纤维肌痛 生物信息学 计算生物学 基因 数据科学 计算机科学 医学 生物 遗传学 内科学
作者
Guo Mao,Botao Zhang
出处
期刊:Critical Reviews in Eukaryotic Gene Expression [Begell House]
标识
DOI:10.1615/critreveukaryotgeneexpr.2025057263
摘要

Fibromyalgia (FM) is a chronic condition marked by widespread pain, fatigue, and other debilitating symptoms, affecting 2-4% of the population, predominantly women. Diagnosing FM is challenging due to its complex symptoms and lack of specific biomarkers. To characterize the gene expression profile in FM and identify target genes and potential biomarkers for FM. The RNA-sequencing data (RNA-seq) from FM patients and healthy controls were downloaded from the GEO database and analyzed in R to detect differentially expressed genes (DEGs). A weighted gene co-expression network analysis (WGCNA) was conducted on all genes to identify FM-associated modules. The intersection of DEGs with key module genes was used to build four machine learning models, with the top features from the support vector machine model tested for drug sensitivity to identify therapeutic targets. Expression of the top five genes was validated using real-time quantitative polymerase chain reaction and Western blotting. We identified 1599 DEGs between FM and healthy control.
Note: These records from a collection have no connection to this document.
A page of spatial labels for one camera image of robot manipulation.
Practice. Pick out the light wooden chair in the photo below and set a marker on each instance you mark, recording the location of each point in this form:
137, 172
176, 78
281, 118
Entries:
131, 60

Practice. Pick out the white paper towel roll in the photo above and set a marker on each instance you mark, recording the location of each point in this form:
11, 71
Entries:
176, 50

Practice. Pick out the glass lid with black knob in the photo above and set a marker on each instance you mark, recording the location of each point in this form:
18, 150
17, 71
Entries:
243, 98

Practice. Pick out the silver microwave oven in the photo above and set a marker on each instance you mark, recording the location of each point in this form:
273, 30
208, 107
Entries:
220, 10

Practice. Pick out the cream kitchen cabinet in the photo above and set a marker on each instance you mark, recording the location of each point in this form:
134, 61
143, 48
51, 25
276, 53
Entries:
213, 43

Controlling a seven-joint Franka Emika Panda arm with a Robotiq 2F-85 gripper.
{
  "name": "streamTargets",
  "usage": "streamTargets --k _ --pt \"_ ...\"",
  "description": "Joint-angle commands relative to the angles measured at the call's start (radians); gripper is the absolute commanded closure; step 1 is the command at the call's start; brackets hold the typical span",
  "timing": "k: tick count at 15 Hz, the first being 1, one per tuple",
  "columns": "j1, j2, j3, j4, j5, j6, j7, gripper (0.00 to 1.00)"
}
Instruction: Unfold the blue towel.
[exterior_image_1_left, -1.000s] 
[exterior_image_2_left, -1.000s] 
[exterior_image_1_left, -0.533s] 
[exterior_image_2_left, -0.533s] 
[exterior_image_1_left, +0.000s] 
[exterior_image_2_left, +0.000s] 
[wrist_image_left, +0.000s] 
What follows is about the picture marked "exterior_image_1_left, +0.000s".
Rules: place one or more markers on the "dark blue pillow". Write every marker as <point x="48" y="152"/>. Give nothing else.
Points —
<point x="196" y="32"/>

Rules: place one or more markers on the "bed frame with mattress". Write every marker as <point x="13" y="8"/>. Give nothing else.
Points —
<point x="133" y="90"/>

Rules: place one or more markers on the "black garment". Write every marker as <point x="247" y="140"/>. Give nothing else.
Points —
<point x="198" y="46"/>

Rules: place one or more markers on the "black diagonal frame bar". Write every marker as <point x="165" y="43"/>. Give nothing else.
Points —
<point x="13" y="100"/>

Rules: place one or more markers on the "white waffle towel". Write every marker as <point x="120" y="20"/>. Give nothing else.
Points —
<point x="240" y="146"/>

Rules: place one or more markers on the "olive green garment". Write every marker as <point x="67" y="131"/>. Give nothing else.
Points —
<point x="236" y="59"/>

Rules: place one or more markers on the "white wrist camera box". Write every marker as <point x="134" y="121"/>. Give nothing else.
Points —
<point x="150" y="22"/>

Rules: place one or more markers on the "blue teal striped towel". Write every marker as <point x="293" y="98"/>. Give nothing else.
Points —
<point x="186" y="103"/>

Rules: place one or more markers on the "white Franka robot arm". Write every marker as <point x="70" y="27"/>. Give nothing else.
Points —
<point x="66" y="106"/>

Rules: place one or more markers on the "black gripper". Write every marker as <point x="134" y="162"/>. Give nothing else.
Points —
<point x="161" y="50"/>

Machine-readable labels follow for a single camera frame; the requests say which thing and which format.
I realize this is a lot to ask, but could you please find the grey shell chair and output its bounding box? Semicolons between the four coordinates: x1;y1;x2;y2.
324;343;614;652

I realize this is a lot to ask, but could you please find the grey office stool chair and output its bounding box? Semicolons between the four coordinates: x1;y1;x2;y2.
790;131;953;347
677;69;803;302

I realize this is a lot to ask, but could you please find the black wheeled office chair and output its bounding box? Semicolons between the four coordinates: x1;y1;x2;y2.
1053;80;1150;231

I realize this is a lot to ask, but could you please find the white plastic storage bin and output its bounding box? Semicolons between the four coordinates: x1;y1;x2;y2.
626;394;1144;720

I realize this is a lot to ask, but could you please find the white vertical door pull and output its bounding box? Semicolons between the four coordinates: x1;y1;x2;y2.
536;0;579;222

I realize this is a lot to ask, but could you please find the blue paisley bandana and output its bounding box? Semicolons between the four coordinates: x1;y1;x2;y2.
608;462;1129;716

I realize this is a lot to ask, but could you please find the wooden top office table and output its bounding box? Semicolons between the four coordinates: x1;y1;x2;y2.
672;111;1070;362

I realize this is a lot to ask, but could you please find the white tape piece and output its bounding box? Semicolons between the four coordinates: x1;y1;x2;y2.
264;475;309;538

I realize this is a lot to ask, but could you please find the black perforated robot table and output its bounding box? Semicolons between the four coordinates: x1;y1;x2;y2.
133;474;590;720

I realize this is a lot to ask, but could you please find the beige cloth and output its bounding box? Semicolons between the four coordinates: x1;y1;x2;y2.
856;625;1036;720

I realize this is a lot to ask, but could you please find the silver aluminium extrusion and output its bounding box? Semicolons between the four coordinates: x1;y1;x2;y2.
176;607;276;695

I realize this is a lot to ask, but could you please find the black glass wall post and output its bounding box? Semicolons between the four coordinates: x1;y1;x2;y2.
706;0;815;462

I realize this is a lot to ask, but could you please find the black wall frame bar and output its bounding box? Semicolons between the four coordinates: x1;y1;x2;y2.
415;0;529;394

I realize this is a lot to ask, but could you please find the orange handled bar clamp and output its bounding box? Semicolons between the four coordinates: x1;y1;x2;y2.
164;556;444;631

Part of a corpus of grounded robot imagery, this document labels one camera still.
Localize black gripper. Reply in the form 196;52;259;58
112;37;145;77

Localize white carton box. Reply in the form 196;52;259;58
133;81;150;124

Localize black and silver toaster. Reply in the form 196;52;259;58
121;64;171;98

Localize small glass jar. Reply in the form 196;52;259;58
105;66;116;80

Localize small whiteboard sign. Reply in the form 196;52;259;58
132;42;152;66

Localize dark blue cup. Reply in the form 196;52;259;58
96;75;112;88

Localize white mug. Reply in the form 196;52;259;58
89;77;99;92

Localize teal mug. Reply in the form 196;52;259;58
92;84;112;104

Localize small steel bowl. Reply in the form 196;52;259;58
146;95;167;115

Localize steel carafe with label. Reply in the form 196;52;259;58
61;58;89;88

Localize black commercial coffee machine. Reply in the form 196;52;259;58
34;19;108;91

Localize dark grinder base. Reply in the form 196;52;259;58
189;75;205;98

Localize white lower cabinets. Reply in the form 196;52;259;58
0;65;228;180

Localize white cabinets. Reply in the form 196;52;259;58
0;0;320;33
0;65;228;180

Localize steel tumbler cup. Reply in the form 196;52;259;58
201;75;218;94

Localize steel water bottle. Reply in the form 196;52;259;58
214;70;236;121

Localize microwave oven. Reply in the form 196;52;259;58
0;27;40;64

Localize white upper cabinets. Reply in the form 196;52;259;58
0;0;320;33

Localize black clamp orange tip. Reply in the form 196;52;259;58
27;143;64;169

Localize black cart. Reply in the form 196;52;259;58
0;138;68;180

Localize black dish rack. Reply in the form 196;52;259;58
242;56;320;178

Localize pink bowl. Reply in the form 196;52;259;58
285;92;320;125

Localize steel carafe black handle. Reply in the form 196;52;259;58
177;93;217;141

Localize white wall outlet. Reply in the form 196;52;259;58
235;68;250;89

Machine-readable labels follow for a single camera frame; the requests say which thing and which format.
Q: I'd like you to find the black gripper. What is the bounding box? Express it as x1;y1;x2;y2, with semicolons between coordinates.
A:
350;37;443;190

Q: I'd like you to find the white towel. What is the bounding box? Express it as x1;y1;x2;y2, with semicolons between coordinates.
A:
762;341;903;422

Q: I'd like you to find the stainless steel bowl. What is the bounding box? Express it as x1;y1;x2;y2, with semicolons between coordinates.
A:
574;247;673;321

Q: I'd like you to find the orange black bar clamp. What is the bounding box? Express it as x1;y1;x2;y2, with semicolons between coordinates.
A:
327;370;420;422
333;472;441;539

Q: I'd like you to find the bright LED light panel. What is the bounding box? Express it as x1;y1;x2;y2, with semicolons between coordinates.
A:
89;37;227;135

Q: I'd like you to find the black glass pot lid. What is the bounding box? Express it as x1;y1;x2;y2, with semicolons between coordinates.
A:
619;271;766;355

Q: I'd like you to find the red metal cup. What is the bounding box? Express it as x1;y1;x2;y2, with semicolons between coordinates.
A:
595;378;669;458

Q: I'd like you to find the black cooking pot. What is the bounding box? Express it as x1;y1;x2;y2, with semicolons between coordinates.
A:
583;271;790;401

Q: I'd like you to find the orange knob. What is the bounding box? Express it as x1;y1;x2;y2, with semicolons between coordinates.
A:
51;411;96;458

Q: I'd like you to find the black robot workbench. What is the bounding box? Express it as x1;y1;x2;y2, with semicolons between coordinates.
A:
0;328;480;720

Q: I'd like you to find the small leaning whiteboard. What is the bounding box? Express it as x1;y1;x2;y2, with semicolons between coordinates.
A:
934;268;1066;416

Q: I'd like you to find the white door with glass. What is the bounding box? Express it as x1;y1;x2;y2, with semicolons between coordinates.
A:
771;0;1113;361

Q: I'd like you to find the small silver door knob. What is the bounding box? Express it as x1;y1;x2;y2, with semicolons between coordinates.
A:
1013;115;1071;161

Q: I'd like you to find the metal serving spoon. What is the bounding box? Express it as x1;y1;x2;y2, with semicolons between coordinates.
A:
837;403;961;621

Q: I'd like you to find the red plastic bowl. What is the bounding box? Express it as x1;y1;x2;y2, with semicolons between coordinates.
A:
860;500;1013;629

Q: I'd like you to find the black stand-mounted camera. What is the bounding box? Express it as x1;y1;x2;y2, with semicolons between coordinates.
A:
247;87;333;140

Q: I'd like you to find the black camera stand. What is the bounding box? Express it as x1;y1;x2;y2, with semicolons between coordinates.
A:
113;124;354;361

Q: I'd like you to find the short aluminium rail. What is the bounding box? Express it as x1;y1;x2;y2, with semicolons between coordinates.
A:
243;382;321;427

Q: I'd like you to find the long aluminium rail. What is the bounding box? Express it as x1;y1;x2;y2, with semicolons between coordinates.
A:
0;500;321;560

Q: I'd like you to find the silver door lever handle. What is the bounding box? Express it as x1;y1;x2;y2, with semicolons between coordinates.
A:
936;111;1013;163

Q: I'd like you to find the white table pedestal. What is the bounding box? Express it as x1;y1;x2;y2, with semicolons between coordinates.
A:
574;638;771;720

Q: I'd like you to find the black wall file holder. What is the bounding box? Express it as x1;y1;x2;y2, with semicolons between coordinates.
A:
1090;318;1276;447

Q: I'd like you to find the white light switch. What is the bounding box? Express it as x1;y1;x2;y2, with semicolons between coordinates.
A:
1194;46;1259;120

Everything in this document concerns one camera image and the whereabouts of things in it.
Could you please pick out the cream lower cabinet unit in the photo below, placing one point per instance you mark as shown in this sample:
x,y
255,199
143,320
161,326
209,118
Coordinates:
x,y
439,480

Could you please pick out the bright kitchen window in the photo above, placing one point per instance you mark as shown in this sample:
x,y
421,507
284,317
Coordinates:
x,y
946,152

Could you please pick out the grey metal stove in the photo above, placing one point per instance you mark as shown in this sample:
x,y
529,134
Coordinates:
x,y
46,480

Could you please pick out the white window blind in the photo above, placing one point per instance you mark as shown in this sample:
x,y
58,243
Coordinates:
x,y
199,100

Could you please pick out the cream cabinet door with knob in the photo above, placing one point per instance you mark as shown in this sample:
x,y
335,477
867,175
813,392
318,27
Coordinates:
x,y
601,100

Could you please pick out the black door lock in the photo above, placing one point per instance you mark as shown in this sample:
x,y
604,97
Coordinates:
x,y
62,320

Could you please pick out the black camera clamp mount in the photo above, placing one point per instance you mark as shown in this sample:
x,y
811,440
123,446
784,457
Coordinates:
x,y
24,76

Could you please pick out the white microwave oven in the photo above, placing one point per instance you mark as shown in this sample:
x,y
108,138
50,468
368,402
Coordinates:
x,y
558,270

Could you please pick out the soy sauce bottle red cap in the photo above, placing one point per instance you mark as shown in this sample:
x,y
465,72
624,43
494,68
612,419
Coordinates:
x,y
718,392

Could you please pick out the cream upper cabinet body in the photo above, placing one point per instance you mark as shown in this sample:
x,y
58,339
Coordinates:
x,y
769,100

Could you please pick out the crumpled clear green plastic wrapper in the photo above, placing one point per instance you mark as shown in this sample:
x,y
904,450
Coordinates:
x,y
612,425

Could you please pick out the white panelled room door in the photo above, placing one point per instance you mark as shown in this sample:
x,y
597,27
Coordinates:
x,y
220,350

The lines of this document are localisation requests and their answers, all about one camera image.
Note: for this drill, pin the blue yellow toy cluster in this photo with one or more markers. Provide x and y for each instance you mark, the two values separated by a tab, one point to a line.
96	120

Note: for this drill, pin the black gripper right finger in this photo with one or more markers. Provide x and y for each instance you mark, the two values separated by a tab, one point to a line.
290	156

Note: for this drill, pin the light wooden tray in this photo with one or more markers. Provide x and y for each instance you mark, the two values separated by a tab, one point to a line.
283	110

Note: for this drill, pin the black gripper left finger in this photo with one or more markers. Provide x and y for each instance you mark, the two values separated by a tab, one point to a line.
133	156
WGCNA revealed that 267 genes in the pink module were correlated with FM. The overlapped 76 key DEGs allow us to build machine-learning models that predict FM with high accuracy (area under the curve = 0.877). The top five genes that are contributing to the model were tested for potential drug targets. Drug sensitivity analysis showed a strong correlation between HAVCR1 and 10 tyrosine kinase inhibitors among the top gene-drug relationships. This study identified key FM-associated gene targets, demonstrating that their expression profiles can be used to predict FM risk. Our findings provide insights into the molecular mechanisms of FM and highlight potential therapeutic targets for improved FM treatment.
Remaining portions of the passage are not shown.